**Activity:** Scan the listing below and copy every line holding "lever".

----

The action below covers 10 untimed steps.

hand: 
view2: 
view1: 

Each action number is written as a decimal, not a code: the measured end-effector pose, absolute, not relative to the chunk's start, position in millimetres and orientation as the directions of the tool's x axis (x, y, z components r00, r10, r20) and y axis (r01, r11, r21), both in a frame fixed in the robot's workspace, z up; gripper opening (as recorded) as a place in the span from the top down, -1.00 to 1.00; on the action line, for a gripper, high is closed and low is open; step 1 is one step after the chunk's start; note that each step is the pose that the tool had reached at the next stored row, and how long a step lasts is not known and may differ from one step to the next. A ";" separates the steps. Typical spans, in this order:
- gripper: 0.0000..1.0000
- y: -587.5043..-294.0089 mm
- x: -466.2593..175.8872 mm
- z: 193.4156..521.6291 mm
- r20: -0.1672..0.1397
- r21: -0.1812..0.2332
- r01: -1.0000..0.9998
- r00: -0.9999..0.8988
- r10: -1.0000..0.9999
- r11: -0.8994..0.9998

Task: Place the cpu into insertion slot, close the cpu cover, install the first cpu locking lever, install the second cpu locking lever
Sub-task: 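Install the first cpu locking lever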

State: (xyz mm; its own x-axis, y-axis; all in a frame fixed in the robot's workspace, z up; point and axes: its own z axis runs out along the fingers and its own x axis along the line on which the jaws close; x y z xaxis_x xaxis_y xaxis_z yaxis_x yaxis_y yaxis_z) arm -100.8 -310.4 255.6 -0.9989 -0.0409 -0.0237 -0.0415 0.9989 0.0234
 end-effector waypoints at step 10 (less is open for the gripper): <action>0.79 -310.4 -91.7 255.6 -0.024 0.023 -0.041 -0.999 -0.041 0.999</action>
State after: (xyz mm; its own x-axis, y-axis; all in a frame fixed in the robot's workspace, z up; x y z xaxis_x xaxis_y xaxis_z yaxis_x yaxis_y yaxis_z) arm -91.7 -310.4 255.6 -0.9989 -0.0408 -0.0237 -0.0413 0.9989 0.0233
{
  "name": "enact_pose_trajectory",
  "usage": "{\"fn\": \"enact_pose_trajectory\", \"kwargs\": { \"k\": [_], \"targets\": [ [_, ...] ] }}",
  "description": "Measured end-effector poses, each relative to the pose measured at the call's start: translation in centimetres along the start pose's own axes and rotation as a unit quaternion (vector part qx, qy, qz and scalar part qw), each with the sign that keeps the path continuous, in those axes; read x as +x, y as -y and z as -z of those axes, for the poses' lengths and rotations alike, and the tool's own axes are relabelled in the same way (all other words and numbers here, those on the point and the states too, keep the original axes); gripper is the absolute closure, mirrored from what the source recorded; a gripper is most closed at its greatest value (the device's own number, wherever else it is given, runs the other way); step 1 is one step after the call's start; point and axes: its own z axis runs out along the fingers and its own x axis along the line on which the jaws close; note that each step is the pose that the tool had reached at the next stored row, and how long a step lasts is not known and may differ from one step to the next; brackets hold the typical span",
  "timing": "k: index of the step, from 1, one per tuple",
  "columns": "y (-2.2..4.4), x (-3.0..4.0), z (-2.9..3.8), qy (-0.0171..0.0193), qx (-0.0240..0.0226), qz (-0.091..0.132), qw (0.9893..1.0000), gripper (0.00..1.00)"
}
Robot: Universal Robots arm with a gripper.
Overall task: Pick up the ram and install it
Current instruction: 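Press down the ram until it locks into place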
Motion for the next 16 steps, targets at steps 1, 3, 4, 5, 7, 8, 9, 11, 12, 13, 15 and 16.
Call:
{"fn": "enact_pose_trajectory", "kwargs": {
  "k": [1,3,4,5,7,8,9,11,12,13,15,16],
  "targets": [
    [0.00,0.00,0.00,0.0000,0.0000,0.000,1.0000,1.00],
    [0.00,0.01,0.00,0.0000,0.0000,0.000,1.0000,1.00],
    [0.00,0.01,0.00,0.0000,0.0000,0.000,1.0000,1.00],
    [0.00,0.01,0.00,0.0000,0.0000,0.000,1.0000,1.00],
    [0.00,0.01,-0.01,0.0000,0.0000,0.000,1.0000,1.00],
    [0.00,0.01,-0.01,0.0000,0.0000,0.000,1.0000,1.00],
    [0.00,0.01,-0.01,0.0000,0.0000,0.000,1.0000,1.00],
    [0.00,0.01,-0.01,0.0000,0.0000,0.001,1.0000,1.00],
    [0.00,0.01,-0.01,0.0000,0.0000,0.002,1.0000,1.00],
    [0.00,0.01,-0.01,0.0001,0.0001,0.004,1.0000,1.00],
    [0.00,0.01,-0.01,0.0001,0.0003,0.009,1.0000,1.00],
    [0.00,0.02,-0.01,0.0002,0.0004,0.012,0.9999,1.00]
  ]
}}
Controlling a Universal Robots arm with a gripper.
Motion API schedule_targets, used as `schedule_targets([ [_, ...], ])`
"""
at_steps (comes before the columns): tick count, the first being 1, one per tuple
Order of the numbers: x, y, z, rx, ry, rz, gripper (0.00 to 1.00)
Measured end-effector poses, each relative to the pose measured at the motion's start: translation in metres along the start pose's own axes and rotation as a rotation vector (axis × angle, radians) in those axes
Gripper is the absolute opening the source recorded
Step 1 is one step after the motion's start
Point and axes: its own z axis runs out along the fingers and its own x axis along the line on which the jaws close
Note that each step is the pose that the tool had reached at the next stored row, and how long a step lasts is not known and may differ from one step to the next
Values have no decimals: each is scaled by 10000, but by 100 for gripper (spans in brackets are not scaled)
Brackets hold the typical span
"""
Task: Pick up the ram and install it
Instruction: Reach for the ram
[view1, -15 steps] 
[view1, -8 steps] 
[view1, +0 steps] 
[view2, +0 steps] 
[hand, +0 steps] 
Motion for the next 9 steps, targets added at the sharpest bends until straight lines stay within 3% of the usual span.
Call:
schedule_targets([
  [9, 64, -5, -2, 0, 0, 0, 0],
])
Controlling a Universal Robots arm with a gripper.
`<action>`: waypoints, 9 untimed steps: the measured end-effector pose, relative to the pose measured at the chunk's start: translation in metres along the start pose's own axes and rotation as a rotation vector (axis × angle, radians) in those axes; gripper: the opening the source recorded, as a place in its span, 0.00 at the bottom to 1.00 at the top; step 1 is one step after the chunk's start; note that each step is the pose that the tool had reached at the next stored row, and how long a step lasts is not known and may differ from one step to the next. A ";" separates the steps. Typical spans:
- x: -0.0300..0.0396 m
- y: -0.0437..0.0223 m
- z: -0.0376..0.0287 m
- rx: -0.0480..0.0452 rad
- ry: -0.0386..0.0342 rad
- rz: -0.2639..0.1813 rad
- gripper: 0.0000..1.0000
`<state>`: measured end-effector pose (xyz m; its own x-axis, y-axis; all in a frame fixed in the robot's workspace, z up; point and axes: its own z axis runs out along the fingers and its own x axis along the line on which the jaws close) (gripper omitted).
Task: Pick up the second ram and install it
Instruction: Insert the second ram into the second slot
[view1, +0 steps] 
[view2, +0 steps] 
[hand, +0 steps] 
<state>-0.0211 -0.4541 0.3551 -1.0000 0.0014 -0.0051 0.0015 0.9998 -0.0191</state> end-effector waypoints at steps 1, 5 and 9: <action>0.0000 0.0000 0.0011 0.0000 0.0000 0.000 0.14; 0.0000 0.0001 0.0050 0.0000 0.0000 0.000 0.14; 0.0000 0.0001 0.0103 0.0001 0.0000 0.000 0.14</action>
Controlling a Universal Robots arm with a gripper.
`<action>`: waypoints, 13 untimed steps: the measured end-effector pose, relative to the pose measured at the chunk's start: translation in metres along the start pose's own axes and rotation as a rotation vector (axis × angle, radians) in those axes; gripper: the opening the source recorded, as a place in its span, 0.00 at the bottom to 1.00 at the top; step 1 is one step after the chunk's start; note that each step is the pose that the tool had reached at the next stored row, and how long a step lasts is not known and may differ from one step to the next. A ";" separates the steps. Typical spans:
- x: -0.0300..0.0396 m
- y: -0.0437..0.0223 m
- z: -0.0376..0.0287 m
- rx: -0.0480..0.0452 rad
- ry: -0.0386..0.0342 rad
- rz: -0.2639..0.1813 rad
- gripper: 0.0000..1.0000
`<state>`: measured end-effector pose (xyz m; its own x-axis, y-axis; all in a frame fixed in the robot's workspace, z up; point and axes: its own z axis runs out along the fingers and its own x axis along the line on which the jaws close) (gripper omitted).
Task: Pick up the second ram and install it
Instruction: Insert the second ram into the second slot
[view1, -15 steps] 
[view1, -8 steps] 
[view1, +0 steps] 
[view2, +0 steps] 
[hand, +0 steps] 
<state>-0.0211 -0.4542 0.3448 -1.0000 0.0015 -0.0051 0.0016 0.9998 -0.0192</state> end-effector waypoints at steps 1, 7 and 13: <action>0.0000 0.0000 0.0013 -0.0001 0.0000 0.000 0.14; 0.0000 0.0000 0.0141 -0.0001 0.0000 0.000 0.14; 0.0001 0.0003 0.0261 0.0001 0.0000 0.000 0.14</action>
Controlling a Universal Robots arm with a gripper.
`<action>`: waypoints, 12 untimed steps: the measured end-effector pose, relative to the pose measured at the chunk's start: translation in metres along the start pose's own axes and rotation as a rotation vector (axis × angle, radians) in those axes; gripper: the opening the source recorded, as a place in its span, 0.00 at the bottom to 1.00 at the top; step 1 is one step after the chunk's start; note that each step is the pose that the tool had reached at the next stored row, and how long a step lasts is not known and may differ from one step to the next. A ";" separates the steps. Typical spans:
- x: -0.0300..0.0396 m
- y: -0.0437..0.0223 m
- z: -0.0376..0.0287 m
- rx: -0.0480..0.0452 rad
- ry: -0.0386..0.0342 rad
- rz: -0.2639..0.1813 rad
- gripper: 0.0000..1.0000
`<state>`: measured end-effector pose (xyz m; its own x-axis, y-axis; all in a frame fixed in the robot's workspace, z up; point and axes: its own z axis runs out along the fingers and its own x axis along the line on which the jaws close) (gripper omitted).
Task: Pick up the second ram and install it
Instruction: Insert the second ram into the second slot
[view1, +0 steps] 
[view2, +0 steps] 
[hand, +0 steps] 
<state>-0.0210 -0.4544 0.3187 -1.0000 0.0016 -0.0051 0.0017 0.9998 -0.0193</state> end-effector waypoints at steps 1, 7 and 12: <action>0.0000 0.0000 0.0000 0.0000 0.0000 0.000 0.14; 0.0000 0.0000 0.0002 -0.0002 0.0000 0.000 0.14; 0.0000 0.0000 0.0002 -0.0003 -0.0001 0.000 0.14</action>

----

**Task response:**
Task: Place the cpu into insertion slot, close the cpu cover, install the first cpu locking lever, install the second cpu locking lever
Sub-task: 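Install the first cpu locking lever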

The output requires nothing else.